Tim Dower: What message is KidsCan sending parents?

Author
Tim Dower,
Section
Opinion,
Publish Date
Monday, 28 January 2019, 6:56a.m.
KidsCan says one-in-five children at low-decile schools will begin the new school year hungry. Photo / Getty Images

You might have heard stuff from KidsCan yesterday, talking about the vast number of children turning up to school hungry.

KidsCan is the charity best known for providing breakfasts in low-decile schools.

But it fund-raises for other things that should be provided by parents including clothing and even healthcare.

KidsCan says one-in-five children at low-decile schools will begin the new school year hungry.

It's operating in more than 700 schools and says around 30,000 children a week will be getting help this year. 

Some start the week with enough, but as the days go on the food tends to run out.

KidsCan says providing food is an investment in a child's future, and gives them the ability to get the most out of what's on offer in the classroom.

And that's all very laudable, there are some big name commercial sponsors and a lot of private individuals involved, and I want to say good on em.

But I can't help asking where the hell the parents are in all this?

And what message do we send when we step in and take over a job that truly is the responsibility of parents?

If we take that responsibility away from the parents, are we giving them the idea they don't need to feed their kids or put shoes on their feet?

It's okay, someone else will step in and do it.

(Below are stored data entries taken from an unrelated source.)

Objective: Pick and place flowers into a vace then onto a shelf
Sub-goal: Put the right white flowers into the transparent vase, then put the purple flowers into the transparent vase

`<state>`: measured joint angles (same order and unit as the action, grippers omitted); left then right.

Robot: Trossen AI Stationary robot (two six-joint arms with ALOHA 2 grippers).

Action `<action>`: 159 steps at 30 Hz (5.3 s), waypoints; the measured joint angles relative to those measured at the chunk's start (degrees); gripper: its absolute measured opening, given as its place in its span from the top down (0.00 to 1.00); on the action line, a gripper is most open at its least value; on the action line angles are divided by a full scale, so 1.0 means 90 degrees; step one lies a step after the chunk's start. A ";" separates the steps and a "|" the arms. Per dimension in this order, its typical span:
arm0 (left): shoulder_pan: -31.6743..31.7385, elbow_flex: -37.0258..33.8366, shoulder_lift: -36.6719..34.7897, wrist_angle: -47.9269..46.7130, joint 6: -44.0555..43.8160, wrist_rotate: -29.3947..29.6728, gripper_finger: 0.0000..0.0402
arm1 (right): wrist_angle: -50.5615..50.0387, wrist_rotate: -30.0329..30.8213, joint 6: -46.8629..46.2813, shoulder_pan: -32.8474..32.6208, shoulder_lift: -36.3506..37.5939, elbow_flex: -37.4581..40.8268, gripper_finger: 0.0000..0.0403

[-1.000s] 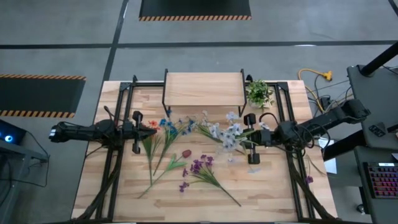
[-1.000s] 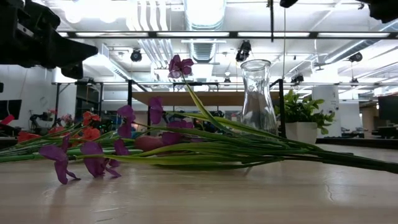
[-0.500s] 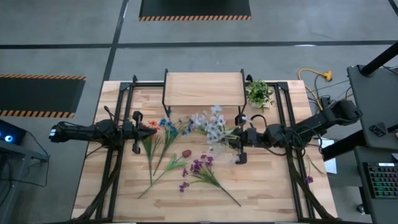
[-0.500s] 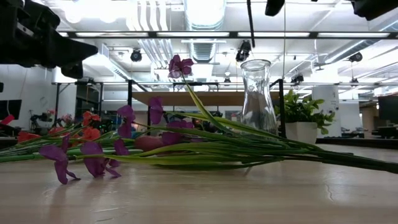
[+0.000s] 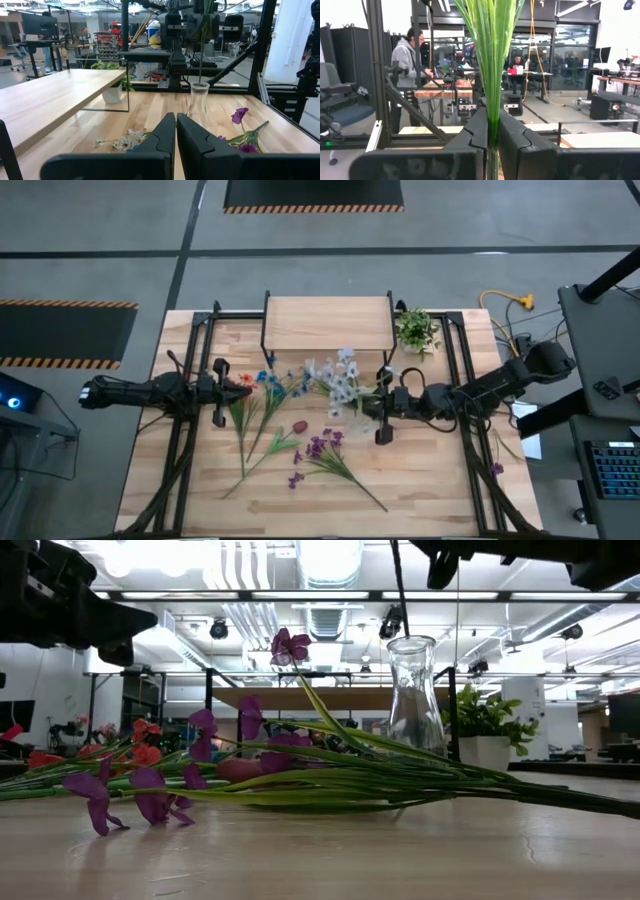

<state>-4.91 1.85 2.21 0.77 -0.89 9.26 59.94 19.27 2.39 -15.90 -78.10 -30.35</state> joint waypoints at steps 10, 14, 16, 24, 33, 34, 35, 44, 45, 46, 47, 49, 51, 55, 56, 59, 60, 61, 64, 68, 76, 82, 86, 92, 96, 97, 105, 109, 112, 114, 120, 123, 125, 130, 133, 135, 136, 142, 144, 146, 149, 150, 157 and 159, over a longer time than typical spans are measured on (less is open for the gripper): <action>0.0000 0.0000 0.0018 -0.0011 0.0001 -0.0001 1.00 | 0.0238 0.0048 -0.0169 -0.0005 -0.0403 0.0024 0.97; 0.0000 0.0000 0.0042 -0.0016 -0.0017 -0.0003 1.00 | 0.0231 0.0359 -0.0415 0.0000 -0.0546 0.0085 0.97; 0.0000 0.0000 0.0042 -0.0016 -0.0019 -0.0001 1.00 | 0.0295 0.0382 -0.0461 0.0000 -0.0608 0.0114 0.97; 0.0000 0.0000 0.0090 -0.0031 -0.0024 -0.0003 1.00 | 0.0689 0.0379 -0.0478 -0.0007 -0.0906 0.0279 0.97; 0.0000 0.0000 0.0086 -0.0043 -0.0027 -0.0003 1.00 | 0.0728 0.0374 -0.0636 -0.0010 -0.1036 0.0405 0.97; 0.0000 0.0000 0.0086 -0.0041 -0.0027 -0.0001 1.00 | 0.0766 0.0374 -0.0663 -0.0010 -0.1083 0.0410 0.97; 0.0000 0.0000 0.0084 -0.0043 -0.0027 -0.0003 1.00 | 0.0802 0.0374 -0.0682 -0.0010 -0.1133 0.0414 0.97; 0.0000 0.0000 0.0081 -0.0046 -0.0027 -0.0003 1.00 | 0.1119 0.0361 -0.0774 -0.0010 -0.1640 0.0435 0.97; 0.0000 0.0000 0.0083 -0.0047 -0.0027 -0.0001 1.00 | 0.1175 0.0359 -0.0775 -0.0010 -0.1677 0.0435 0.97; 0.0000 0.0000 0.0088 -0.0050 -0.0027 -0.0003 1.00 | 0.1231 0.0359 -0.0776 -0.0010 -0.1715 0.0435 0.97; 0.0001 0.0000 0.0091 -0.0050 -0.0027 -0.0002 1.00 | 0.1284 0.0359 -0.0776 -0.0010 -0.1751 0.0435 0.97; 0.0000 0.0000 0.0091 -0.0050 -0.0027 -0.0002 1.00 | 0.1275 0.0359 -0.0775 -0.0010 -0.1768 0.0435 0.97; 0.0002 0.0000 0.0082 -0.0050 -0.0027 -0.0002 1.00 | 0.1263 0.0359 -0.0775 -0.0010 -0.1764 0.0437 0.97; 0.0000 0.0000 0.0083 -0.0055 -0.0027 -0.0003 1.00 | 0.1236 0.0359 -0.0823 -0.0010 -0.1749 0.0479 0.97; 0.0002 0.0000 0.0083 -0.0057 -0.0027 -0.0003 1.00 | 0.1236 0.0359 -0.0828 -0.0010 -0.1749 0.0486 0.97; 0.0002 0.0000 0.0085 -0.0062 -0.0027 -0.0003 1.00 | 0.1229 0.0359 -0.0826 -0.0010 -0.1749 0.0508 0.97; 0.0000 0.0000 0.0079 -0.0060 -0.0027 -0.0003 1.00 | 0.1229 0.0359 -0.0826 -0.0010 -0.1749 0.0517 0.97; 0.0001 0.0000 0.0082 -0.0047 -0.0027 -0.0001 1.00 | 0.1222 0.0359 -0.0826 -0.0010 -0.1744 0.0520 0.97; 0.0002 0.0000 0.0093 -0.0055 -0.0027 -0.0003 1.00 | 0.1219 0.0359 -0.0826 -0.0010 -0.1705 0.0536 0.97; 0.0002 0.0000 0.0086 -0.0055 -0.0027 -0.0001 1.00 | 0.1207 0.0357 -0.0826 -0.0010 -0.1681 0.0602 0.97; 0.0002 0.0000 0.0127 -0.0053 -0.0026 -0.0001 1.00 | 0.1170 0.0304 -0.0892 -0.0036 -0.1453 0.0718 0.93; 0.0001 0.0000 0.0125 -0.0050 -0.0025 -0.0001 1.00 | 0.1068 0.0284 -0.0891 -0.0080 -0.1429 0.0729 0.82; 0.0001 0.0000 0.0125 -0.0048 -0.0027 -0.0003 1.00 | 0.1037 0.0284 -0.0891 -0.0080 -0.1407 0.0729 0.76; 0.0002 0.0000 0.0139 -0.0048 -0.0027 -0.0003 1.00 | 0.1023 0.0293 -0.0862 -0.0078 -0.1364 0.0731 0.68; 0.0001 0.0000 0.0154 -0.0051 -0.0024 -0.0001 1.00 | 0.0867 0.0304 -0.0869 -0.0080 -0.1209 0.0760 0.64; 0.0002 0.0000 0.0154 -0.0045 -0.0024 -0.0001 1.00 | 0.0760 0.0306 -0.0872 -0.0080 -0.1139 0.0763 0.63; 0.0002 0.0000 0.0162 -0.0052 -0.0022 -0.0001 1.00 | -0.0830 0.0308 -0.1258 -0.0086 -0.0053 0.0760 0.58; 0.0002 0.0000 0.0154 -0.0045 -0.0022 -0.0001 1.00 | -0.1659 0.0313 -0.1345 -0.0229 0.0537 0.0743 0.54; 0.0002 0.0000 0.0154 -0.0043 -0.0022 -0.0001 1.00 | -0.2022 0.0313 -0.1384 -0.0402 0.0951 0.0721 0.51; 0.0000 0.0000 0.0166 -0.0040 -0.0022 -0.0001 1.00 | -0.2185 0.0313 -0.1392 -0.0515 0.1211 0.0719 0.49; 0.0001 0.0000 0.0154 -0.0042 -0.0019 -0.0001 1.00 | -0.2856 0.0313 -0.1392 -0.0973 0.1809 0.0719 0.47; 0.0002 0.0000 0.0156 -0.0043 -0.0020 -0.0001 1.00 | -0.2985 0.0313 -0.1392 -0.1304 0.1900 0.0665 0.48; 0.0002 0.0000 0.0155 -0.0041 -0.0019 0.0000 1.00 | -0.3070 0.0313 -0.1392 -0.1558 0.1889 0.0523 0.48; 0.0002 0.0000 0.0162 -0.0037 -0.0022 -0.0001 1.00 | -0.3922 0.0413 -0.1394 -0.2078 0.1623 -0.0193 0.48; 0.0002 0.0000 0.0156 -0.0045 -0.0022 -0.0001 1.00 | -0.4719 0.0753 -0.1569 -0.2297 0.1330 -0.0780 0.48; 0.0000 0.0000 0.0154 -0.0043 -0.0022 -0.0001 1.00 | -0.5422 0.0911 -0.1841 -0.2395 0.1092 -0.1172 0.48; 0.0002 0.0000 0.0154 -0.0043 -0.0024 -0.0001 1.00 | -0.5774 0.0941 -0.2041 -0.2433 0.0956 -0.1363 0.48; 0.0002 0.0000 0.0166 -0.0039 -0.0022 -0.0001 1.00 | -0.7354 0.1026 -0.3298 -0.2586 0.0085 -0.2317 0.48; 0.0002 0.0000 0.0163 -0.0041 -0.0024 -0.0001 1.00 | -0.7802 0.1032 -0.3660 -0.2628 -0.0201 -0.2595 0.48; 0.0001 0.0000 0.0163 -0.0042 -0.0024 -0.0002 1.00 | -0.8184 0.1035 -0.4044 -0.2667 -0.0482 -0.2877 0.48; 0.0001 0.0000 0.0154 -0.0041 -0.0024 -0.0003 1.00 | -0.8708 0.1044 -0.4621 -0.2728 -0.0908 -0.3254 0.48; 0.0001 0.0000 0.0155 -0.0040 -0.0025 -0.0003 1.00 | -0.8902 0.1044 -0.4806 -0.2749 -0.1068 -0.3368 0.48; 0.0000 0.0000 0.0154 -0.0046 -0.0027 -0.0003 1.00 | -0.9646 0.1046 -0.5974 -0.2878 -0.2156 -0.4016 0.48; 0.0002 0.0000 0.0156 -0.0042 -0.0027 -0.0004 1.00 | -0.9641 0.1027 -0.6125 -0.2908 -0.2450 -0.4146 0.48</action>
<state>-4.89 1.85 3.62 0.39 -1.13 9.23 -26.83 28.51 -52.73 -42.07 -100.16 -67.66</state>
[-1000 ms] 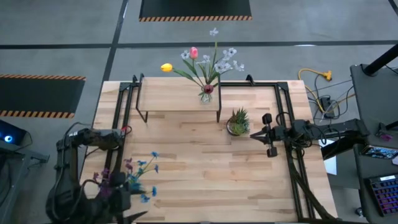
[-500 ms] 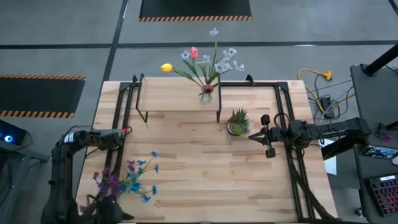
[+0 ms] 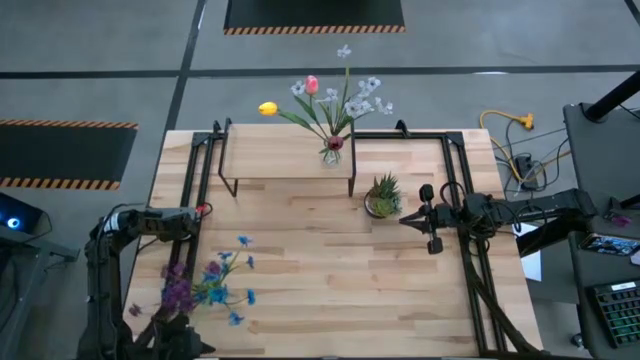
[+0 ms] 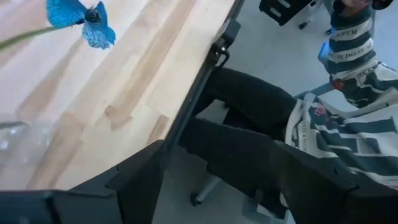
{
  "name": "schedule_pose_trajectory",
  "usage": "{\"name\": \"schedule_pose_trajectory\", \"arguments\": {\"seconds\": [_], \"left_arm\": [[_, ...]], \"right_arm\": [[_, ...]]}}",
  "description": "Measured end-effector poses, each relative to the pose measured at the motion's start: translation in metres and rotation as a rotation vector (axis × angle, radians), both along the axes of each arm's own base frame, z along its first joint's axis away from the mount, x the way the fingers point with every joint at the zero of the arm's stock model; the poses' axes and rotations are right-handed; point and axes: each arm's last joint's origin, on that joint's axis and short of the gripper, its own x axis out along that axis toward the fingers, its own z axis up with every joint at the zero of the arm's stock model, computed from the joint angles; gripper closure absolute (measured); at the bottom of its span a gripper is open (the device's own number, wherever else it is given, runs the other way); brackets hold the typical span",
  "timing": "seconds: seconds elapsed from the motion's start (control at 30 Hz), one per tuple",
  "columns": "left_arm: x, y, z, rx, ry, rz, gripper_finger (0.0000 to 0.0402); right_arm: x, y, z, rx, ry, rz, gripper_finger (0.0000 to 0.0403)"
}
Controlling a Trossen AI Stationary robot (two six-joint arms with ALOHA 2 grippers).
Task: Pick and place flowers into a vace then onto a shelf
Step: Put the transparent flower vase on the shelf
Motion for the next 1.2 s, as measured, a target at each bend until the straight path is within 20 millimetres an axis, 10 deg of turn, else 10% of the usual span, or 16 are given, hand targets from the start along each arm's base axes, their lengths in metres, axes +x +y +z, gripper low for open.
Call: {"name": "schedule_pose_trajectory", "arguments": {"seconds": [0.67, 1.2], "left_arm": [[-0.003, 0.011, -0.044, 0.222, 0.042, -0.006, 0.0130], [-0.018, -0.009, -0.049, -0.027, 0.112, -0.005, 0.0130]], "right_arm": [[0.000, 0.000, 0.000, 0.026, 0.002, -0.001, 0.0390], [0.000, 0.000, 0.000, 0.026, 0.003, -0.001, 0.0390]]}}
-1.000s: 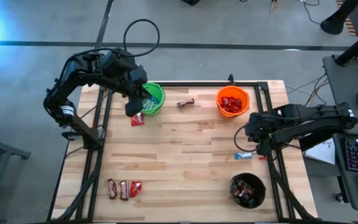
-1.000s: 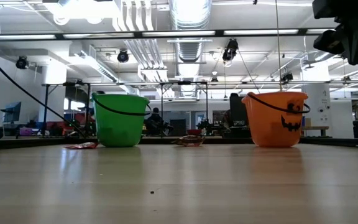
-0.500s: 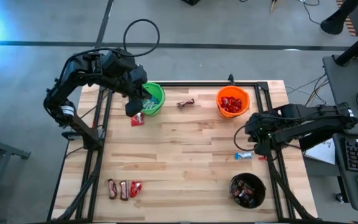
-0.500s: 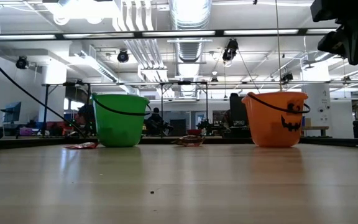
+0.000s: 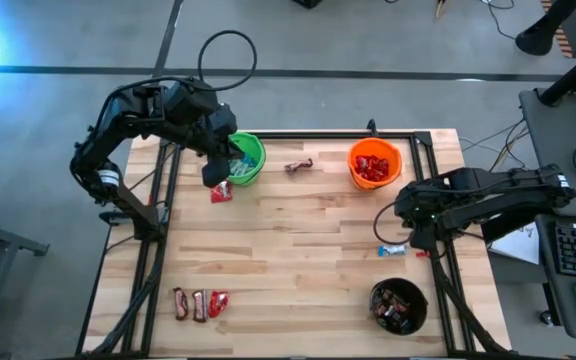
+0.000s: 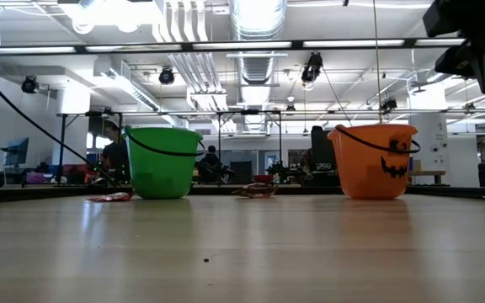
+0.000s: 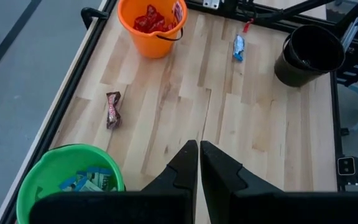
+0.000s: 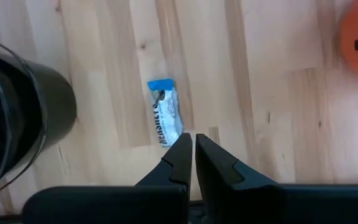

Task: Sort candy
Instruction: Put the white candy into the green bucket

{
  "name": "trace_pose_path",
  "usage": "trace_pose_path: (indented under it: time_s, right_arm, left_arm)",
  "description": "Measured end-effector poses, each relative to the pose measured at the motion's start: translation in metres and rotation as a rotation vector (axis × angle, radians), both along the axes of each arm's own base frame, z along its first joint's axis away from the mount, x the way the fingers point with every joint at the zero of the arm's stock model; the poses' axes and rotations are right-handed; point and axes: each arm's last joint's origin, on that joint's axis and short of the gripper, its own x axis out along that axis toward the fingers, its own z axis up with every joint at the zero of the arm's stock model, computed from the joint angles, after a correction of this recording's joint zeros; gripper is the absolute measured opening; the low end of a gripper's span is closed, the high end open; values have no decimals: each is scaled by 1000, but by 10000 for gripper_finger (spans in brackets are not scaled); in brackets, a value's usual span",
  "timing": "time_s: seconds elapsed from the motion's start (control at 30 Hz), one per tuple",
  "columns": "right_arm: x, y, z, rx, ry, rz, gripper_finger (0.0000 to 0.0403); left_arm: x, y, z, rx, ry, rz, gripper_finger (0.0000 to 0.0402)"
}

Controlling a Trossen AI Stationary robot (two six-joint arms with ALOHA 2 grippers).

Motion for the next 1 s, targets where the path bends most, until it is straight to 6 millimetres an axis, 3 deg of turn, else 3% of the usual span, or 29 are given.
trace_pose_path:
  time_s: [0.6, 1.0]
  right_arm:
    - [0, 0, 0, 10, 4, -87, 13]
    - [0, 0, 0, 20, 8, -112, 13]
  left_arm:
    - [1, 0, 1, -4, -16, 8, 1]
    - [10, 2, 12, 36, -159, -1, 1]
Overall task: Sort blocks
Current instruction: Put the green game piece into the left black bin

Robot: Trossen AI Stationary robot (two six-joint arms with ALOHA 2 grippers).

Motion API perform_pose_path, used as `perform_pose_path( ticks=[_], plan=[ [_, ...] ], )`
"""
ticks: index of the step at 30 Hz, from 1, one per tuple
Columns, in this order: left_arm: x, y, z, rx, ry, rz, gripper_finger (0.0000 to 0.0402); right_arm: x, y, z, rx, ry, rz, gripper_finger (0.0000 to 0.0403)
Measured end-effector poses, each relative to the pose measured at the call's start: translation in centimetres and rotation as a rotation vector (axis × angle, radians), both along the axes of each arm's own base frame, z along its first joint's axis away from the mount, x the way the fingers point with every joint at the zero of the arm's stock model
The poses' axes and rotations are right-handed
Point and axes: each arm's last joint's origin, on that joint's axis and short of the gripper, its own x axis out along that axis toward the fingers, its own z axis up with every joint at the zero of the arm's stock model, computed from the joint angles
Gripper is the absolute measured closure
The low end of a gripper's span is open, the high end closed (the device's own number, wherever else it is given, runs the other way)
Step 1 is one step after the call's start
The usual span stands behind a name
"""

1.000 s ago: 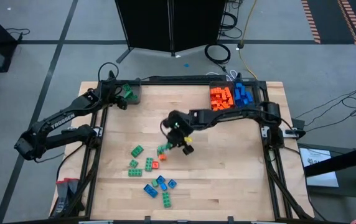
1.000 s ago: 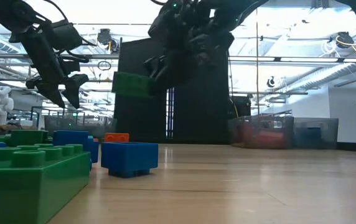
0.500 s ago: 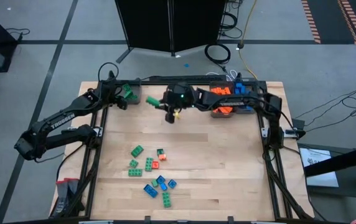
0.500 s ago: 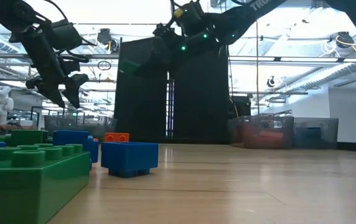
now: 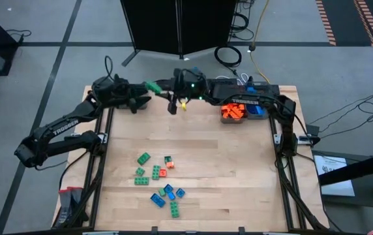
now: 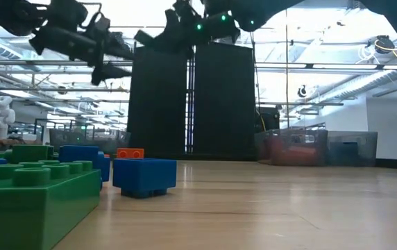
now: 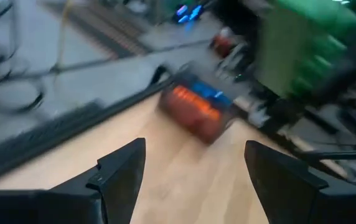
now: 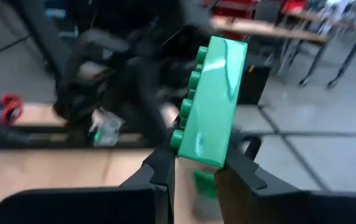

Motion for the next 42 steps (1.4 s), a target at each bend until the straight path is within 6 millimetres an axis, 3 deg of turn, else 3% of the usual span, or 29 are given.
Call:
perform_pose_path(
  ticks=[7,15,29,42],
  plan=[
    [0.5,-0.4,2.2,0.14,-0.176,-0.124,0.0125,-0.1,-0.8,4.0,-0.076,-0.092,-0.009,0.0338],
    [0.2,-1.2,5.7,0.305,-0.456,-0.193,0.0125,-0.3,-1.2,4.8,-0.117,-0.09,-0.017,0.0338],
    [0.4,-1.0,5.2,0.268,-0.425,-0.157,0.0125,-0.4,-0.8,5.1,-0.123,-0.101,0.052,0.0338],
    [0.2,-1.1,5.8,0.314,-0.47,-0.168,0.0127,0.1,0.9,5.1,-0.134,-0.107,0.159,0.0338]
  ],
)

There's been a lot of angry talkback about this and I really get where it's coming from.

I don't get how a parent can be so neglectful.

When kids come into your family, don't they automatically take top priority, isn't it your instinct to put their needs ahead of your own?

And when you're struggling, isn't it your instinct to look around you for help?

Look it's Monday, so let's come at this from a charitable perspective.

While I admire the sincerity of everyone involved with KidsCan, what they're telling us about hungry children suggests to me that parents can't or won't?

Instead of this ambulance at the bottom of the cliff approach, perhaps that's where we should be directing our energy.

Showing and helping the parents to do the right thing by their children.